## YOUR GOAL
Would you return exactly the lines below from the line with "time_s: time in" through the line with "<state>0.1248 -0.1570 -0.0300", both included, and nothing else, leaving out the pictures?

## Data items
+++++
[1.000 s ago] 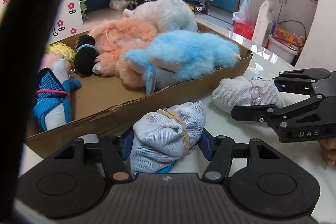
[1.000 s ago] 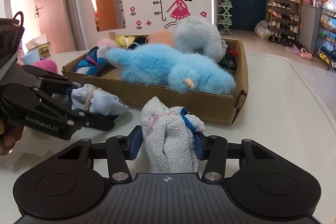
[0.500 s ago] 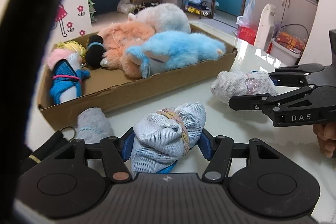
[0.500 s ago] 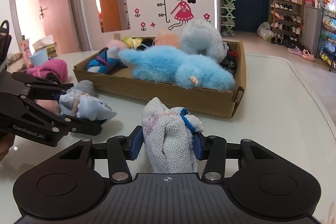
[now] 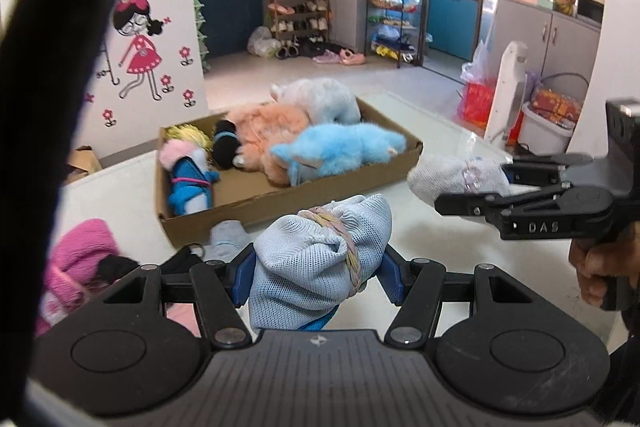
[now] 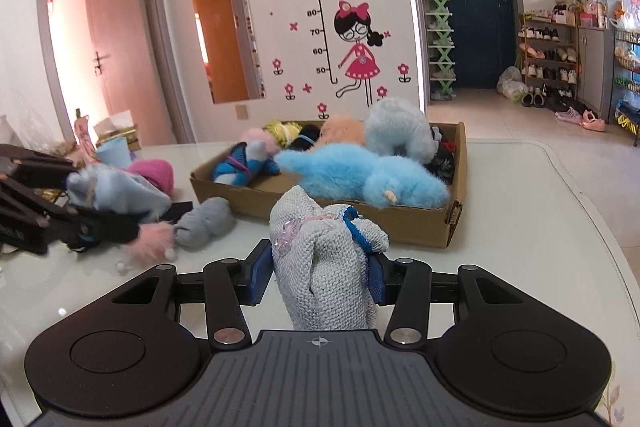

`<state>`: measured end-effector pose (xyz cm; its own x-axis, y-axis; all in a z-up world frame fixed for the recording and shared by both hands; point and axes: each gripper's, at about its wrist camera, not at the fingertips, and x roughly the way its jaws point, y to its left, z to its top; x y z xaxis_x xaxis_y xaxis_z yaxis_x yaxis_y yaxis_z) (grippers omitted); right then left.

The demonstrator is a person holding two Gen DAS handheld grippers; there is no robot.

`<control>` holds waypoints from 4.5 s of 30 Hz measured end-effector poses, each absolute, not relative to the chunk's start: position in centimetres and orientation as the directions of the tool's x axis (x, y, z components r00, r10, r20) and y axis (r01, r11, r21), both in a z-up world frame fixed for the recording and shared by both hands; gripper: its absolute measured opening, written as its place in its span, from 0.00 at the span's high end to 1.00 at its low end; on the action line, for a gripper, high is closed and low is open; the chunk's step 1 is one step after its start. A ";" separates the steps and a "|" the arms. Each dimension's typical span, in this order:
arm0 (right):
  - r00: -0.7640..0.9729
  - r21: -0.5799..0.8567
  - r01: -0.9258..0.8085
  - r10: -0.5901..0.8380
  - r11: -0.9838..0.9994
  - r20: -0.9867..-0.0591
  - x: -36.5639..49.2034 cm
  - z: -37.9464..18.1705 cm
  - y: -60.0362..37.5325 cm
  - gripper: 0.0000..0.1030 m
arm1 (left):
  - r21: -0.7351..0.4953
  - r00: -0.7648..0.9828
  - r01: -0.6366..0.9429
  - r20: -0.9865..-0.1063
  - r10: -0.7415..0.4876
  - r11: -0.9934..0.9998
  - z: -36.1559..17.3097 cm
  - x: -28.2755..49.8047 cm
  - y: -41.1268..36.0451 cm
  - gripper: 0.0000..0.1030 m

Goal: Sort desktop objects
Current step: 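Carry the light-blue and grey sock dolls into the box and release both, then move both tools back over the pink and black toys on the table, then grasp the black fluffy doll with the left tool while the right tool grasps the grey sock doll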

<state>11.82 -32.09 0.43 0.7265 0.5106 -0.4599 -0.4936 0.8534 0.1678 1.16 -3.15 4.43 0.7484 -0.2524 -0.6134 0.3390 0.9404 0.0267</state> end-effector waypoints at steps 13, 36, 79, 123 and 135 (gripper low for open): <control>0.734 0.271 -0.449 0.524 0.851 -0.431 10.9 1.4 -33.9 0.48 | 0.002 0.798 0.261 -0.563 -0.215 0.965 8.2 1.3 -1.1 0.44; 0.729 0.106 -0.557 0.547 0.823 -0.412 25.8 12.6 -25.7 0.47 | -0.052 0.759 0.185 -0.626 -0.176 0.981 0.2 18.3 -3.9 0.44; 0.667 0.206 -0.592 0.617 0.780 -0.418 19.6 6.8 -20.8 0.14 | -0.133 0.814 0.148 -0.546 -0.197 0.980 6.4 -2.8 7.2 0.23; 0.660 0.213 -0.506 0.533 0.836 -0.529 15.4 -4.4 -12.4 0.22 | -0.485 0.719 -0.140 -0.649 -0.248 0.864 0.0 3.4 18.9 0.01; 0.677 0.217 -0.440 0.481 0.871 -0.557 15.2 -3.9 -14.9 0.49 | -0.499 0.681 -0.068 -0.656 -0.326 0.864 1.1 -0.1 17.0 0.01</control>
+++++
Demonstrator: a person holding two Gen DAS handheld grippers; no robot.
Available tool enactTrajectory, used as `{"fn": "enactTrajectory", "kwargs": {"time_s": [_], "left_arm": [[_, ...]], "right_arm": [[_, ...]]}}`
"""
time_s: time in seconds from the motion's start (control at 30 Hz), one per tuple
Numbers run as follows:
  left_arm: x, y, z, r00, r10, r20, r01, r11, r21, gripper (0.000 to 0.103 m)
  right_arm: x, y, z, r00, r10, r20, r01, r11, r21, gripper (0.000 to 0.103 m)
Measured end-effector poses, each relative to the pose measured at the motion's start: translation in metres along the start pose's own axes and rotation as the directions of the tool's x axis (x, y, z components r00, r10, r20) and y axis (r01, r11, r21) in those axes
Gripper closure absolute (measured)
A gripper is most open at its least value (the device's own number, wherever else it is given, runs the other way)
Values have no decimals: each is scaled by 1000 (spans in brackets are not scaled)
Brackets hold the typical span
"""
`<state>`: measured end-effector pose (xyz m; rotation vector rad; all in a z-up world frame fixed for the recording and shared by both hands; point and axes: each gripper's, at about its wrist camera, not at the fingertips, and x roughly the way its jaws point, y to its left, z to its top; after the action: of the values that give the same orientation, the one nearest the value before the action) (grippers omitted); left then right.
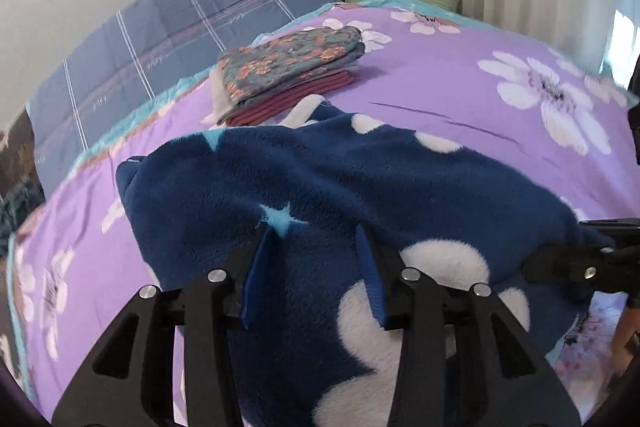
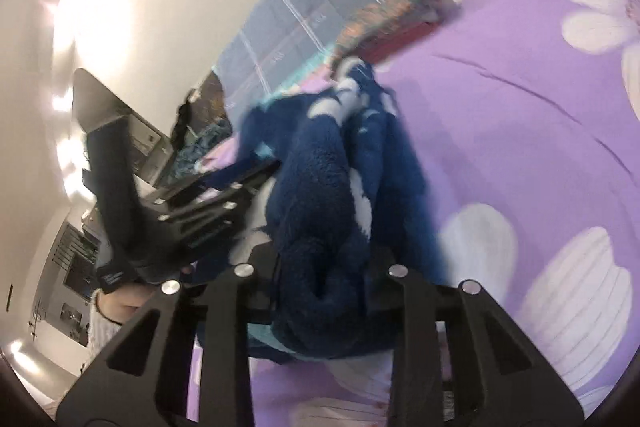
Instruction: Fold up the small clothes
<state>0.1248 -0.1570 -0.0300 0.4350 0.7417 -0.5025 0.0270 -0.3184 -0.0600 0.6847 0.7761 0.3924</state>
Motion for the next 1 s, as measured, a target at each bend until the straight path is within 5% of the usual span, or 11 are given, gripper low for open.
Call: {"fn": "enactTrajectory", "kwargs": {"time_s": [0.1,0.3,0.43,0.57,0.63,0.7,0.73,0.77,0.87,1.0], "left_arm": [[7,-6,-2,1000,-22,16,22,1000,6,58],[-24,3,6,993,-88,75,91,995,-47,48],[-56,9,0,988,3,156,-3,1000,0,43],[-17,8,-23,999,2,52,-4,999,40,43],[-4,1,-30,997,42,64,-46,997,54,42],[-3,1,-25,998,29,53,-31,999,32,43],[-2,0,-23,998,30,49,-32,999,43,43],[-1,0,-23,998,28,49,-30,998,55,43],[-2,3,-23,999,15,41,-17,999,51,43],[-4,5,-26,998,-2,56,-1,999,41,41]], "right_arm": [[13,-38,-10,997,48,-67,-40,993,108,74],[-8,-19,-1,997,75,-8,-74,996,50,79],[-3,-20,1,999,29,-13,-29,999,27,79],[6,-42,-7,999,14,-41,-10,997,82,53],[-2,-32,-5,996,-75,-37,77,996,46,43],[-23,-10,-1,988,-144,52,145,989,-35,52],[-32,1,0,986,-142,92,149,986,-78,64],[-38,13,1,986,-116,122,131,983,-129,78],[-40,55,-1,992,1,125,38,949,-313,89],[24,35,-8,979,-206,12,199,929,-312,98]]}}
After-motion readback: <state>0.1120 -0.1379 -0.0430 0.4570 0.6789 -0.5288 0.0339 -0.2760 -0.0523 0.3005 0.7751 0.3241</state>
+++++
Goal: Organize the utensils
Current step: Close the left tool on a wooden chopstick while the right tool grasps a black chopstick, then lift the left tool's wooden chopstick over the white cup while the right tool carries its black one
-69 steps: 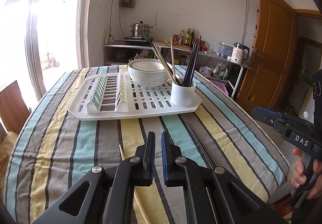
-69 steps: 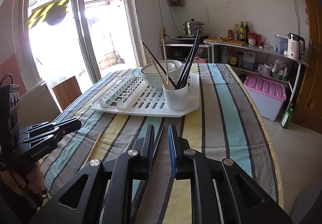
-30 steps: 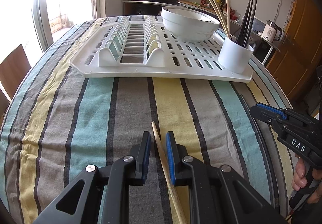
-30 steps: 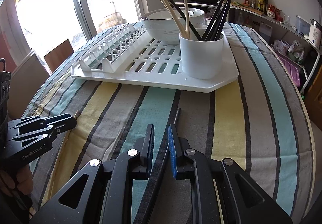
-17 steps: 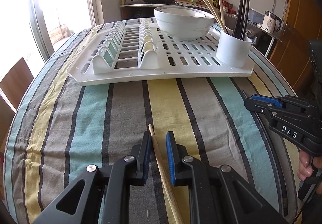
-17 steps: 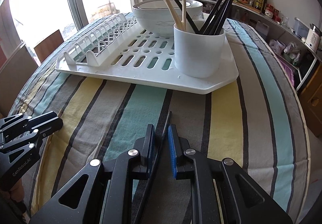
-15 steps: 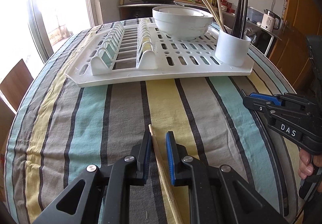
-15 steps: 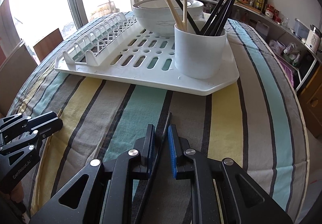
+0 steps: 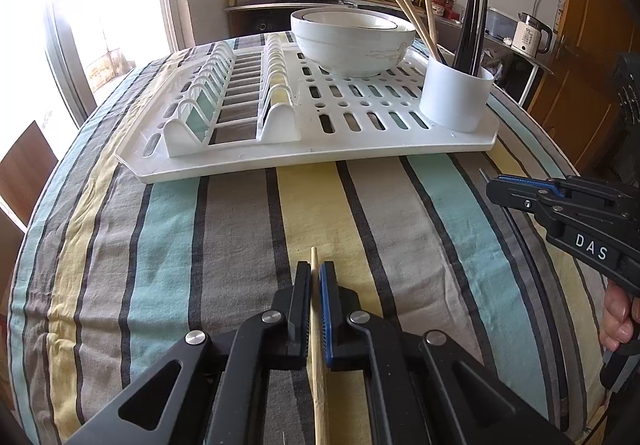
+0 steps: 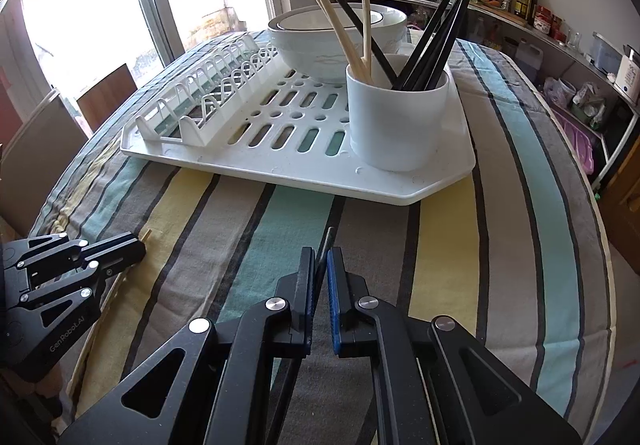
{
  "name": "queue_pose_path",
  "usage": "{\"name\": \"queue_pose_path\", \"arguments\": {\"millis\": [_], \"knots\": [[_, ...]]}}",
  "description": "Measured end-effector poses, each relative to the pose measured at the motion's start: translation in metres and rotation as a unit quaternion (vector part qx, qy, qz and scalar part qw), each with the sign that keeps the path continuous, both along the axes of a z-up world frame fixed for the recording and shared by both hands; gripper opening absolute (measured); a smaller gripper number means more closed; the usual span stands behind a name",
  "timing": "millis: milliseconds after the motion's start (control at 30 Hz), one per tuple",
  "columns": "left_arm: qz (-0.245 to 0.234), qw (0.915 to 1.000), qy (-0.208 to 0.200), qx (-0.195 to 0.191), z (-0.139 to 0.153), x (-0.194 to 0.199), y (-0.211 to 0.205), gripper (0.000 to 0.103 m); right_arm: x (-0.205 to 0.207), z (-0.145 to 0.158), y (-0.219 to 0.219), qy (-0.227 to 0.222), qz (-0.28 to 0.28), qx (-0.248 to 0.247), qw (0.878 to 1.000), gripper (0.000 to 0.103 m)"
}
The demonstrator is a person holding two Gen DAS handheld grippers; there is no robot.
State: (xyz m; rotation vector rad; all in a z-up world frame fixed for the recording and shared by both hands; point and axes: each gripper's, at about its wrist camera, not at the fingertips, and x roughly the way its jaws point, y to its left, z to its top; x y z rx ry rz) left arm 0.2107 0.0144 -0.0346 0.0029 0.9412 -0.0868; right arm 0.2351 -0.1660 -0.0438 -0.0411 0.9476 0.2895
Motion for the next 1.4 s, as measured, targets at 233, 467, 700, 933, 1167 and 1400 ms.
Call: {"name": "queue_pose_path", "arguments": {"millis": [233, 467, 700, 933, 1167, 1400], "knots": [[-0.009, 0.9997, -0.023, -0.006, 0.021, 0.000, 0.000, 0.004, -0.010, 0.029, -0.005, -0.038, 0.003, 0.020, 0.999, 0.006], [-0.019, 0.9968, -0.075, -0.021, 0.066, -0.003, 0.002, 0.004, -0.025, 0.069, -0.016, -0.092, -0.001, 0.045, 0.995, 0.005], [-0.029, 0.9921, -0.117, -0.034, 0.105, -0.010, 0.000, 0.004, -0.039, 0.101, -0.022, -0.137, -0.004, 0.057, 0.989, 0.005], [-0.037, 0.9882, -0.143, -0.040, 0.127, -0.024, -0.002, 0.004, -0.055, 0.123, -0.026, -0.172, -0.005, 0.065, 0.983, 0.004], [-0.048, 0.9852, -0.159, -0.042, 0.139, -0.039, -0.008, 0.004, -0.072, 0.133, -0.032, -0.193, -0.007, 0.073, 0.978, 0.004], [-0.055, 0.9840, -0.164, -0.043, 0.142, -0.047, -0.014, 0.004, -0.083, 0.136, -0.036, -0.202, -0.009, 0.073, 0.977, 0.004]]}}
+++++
## RESULT
time_s: time in seconds from the motion's start (control at 30 Hz), one per tuple
Numbers run as follows:
  left_arm: x, y, z, r00, r10, r20, r01, r11, r21, gripper (0.000 to 0.103 m)
  right_arm: x, y, z, r00, r10, r20, r01, r11, r21, gripper (0.000 to 0.103 m)
Measured end-effector poses, each relative to the pose measured at the motion's start: translation in metres along the start pose's own axes and rotation as the directions of the tool's x axis (x, y, z components r00, r10, r20) and y axis (r01, r11, r21) in those axes
Gripper closure absolute (measured)
A gripper is most open at its least value (the device's own number, wherever else it is given, runs the other way)
Values have no decimals: each is scaled by 1000 (spans in brackets are not scaled)
Brackets hold the typical span
"""
`<state>`: measured end-effector pose (xyz m; rotation vector rad; all in a z-up world frame fixed for the recording and shared by both hands; point and axes: each gripper's, at about its wrist camera, not at the fingertips, and x roughly the way its jaws point, y to its left, z to its top; after the action: of the values that give the same orientation, the one nearest the value before the action) (grippers omitted); left then right.
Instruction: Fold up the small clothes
<state>0.1248 -0.1570 -0.0300 0.4350 0.7417 -0.5025 0.0270 -0.3184 -0.0600 0.6847 0.7761 0.3924</state>

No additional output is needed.